Pertama, Kesalahan dalam pemberlakukan UU PDP. Pemerintah menyatakan UU ini berlaku dua tahun setelah diundangkan yakni 2024. Pada kenyataannya UU ini langsung berlaku saat diundangkan pada 17 Oktober 2022. Nampak bahwa pemerintah setengah hati dalam menangani masalah kebocoran data dan cybersecurity sehingga sampai saat ini tidak pernah teratasi dan terealisasi. Terkesan grusa grusu, program jalan dulu perangkat hukum mengikuti kemudian.

Kedua, Personil cyber police Indonesia hanya beranggotakan 58 anggota (e-jurnal Untar). tentunya tidak sepadan dengan laporan kasus yang masuk di kepolisian. Laporan Kasus yang masuk dalam catatan kepolisian pada 2020-2021 saja perbulan mencapai 5000 aduan.
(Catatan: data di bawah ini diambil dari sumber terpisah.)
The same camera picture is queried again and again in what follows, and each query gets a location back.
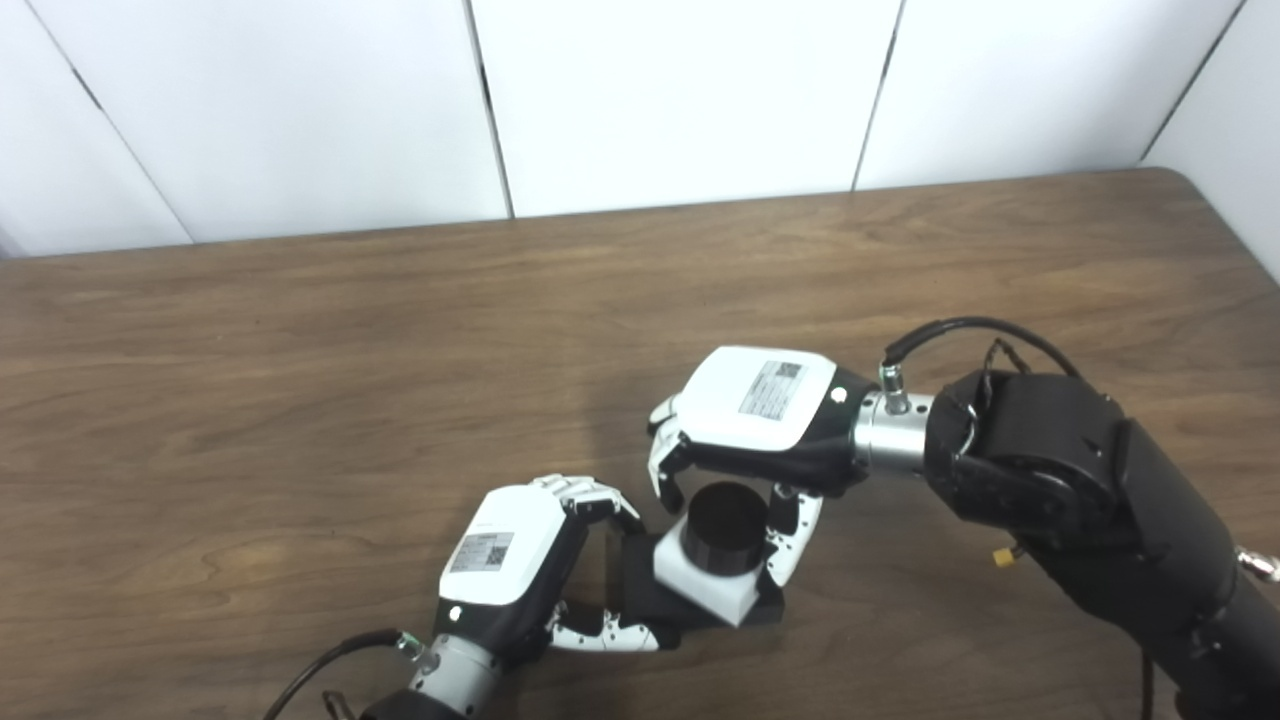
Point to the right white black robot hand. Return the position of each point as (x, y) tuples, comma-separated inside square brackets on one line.
[(770, 410)]

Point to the white square piece with hole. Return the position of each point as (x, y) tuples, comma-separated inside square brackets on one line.
[(710, 595)]

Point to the black peg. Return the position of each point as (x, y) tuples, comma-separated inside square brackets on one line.
[(725, 525)]

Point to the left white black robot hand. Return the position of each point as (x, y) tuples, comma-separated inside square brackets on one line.
[(510, 555)]

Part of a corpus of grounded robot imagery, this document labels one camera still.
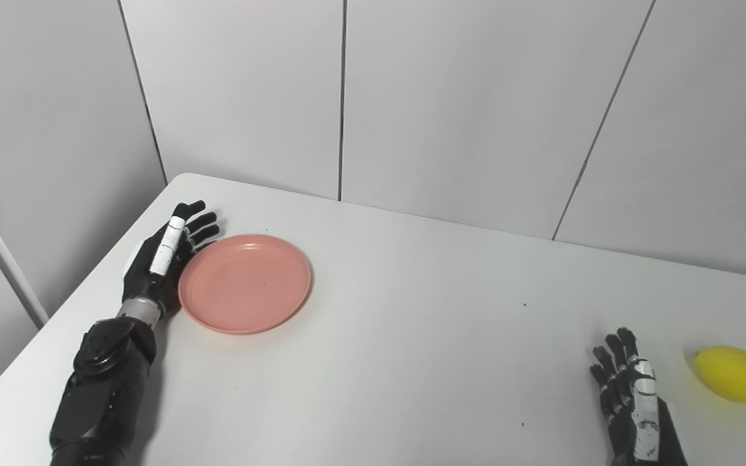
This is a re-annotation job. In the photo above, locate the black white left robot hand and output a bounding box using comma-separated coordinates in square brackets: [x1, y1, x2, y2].
[122, 200, 221, 318]

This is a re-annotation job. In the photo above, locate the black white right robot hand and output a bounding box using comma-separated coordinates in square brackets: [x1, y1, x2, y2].
[590, 327, 688, 466]

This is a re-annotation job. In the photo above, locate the yellow lemon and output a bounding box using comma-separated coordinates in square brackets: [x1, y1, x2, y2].
[694, 346, 746, 404]

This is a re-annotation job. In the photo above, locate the pink round plate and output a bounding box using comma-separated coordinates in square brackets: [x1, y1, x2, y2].
[178, 234, 313, 336]

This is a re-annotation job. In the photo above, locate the white metal frame bar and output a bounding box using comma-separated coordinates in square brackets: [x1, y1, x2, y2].
[0, 165, 50, 329]

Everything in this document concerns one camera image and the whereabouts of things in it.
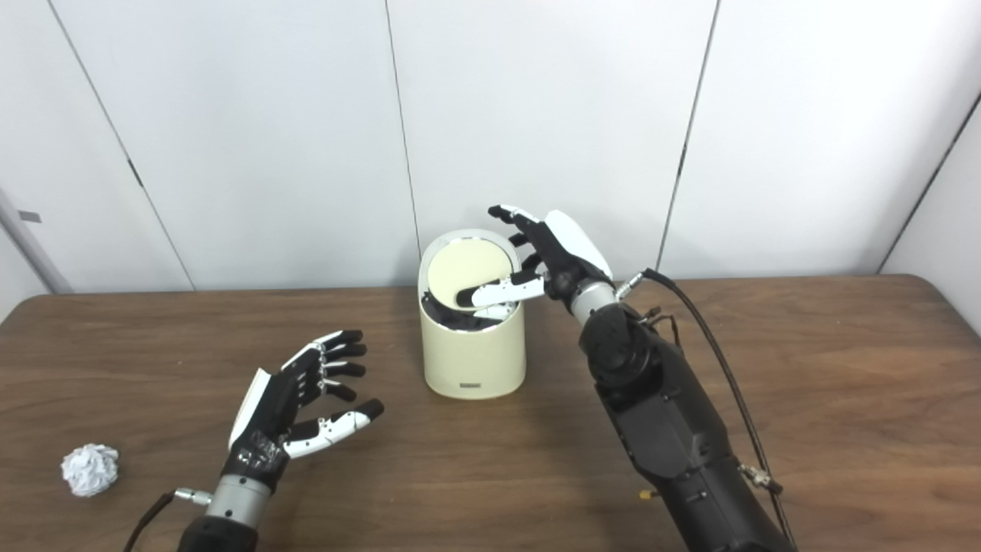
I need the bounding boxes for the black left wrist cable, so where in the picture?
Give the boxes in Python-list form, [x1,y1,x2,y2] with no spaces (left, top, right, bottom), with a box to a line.
[123,488,213,552]

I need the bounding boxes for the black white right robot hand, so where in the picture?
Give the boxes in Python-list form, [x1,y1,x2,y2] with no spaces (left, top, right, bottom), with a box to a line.
[457,204,616,321]

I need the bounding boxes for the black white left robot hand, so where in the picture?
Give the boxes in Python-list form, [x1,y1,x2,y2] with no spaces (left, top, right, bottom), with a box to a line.
[221,330,386,491]

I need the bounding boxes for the white paper ball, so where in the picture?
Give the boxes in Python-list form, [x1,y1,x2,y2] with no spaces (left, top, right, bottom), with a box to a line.
[61,443,120,498]

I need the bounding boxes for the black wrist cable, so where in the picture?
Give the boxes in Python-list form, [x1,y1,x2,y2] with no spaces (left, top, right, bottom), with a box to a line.
[123,488,213,552]
[617,268,798,549]

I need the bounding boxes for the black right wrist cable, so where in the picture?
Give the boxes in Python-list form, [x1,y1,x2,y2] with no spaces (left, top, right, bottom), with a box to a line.
[617,268,798,549]

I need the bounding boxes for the cream-colored desktop trash bin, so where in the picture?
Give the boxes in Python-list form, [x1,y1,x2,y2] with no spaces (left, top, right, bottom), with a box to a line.
[418,228,528,401]

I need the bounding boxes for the black bin liner bag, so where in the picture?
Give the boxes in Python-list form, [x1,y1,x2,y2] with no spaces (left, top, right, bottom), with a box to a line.
[420,291,523,332]

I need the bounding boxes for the grey wall corner post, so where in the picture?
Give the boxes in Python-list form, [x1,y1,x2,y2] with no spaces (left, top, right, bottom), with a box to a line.
[0,184,72,294]

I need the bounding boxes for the cream round bin lid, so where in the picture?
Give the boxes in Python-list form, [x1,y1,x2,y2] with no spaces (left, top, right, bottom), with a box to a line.
[426,239,514,311]
Ketiga, Citra pemerintah dan aparat kepolisian yang korup dari banyaknya kasus-kasus hukum yang mencuat di publik membuat masyarakat kurang percaya terhadap kinerja pemerintah dan apparat kepolisian RI hari ini. Keduanya seperti pinang dibelah dua.

Keempat, Teknologi Informasi dan komunikasi (TIK) tidak dilihat oleh pemerintah sebagai sebuah kedaulatan negara dimana didalamnya terdapat potensi data-data strategis yang seharusnya dilindungi oleh negara. Sehingga dalam pengelolaannya termasuk dalam mengatasi minimnya tenaga ahli di bidang TIK dan terbatasnya sarana prasarana dalam menunjang keamanan jaringan dan pelacakan pelaku cyber crime dan perlindungan data sepenuhnya diurusi negara tidak melibatkan pihak asing. Faktanya dirilis dari Kominfo Selasa (30/01/2024). Melalui Menteri Komunikasi dan Informatika Budi Arie Setiadi erja menyatakan Indonesia dan Finlandia akan membahas kerja sama mengenai infrastruktur digital.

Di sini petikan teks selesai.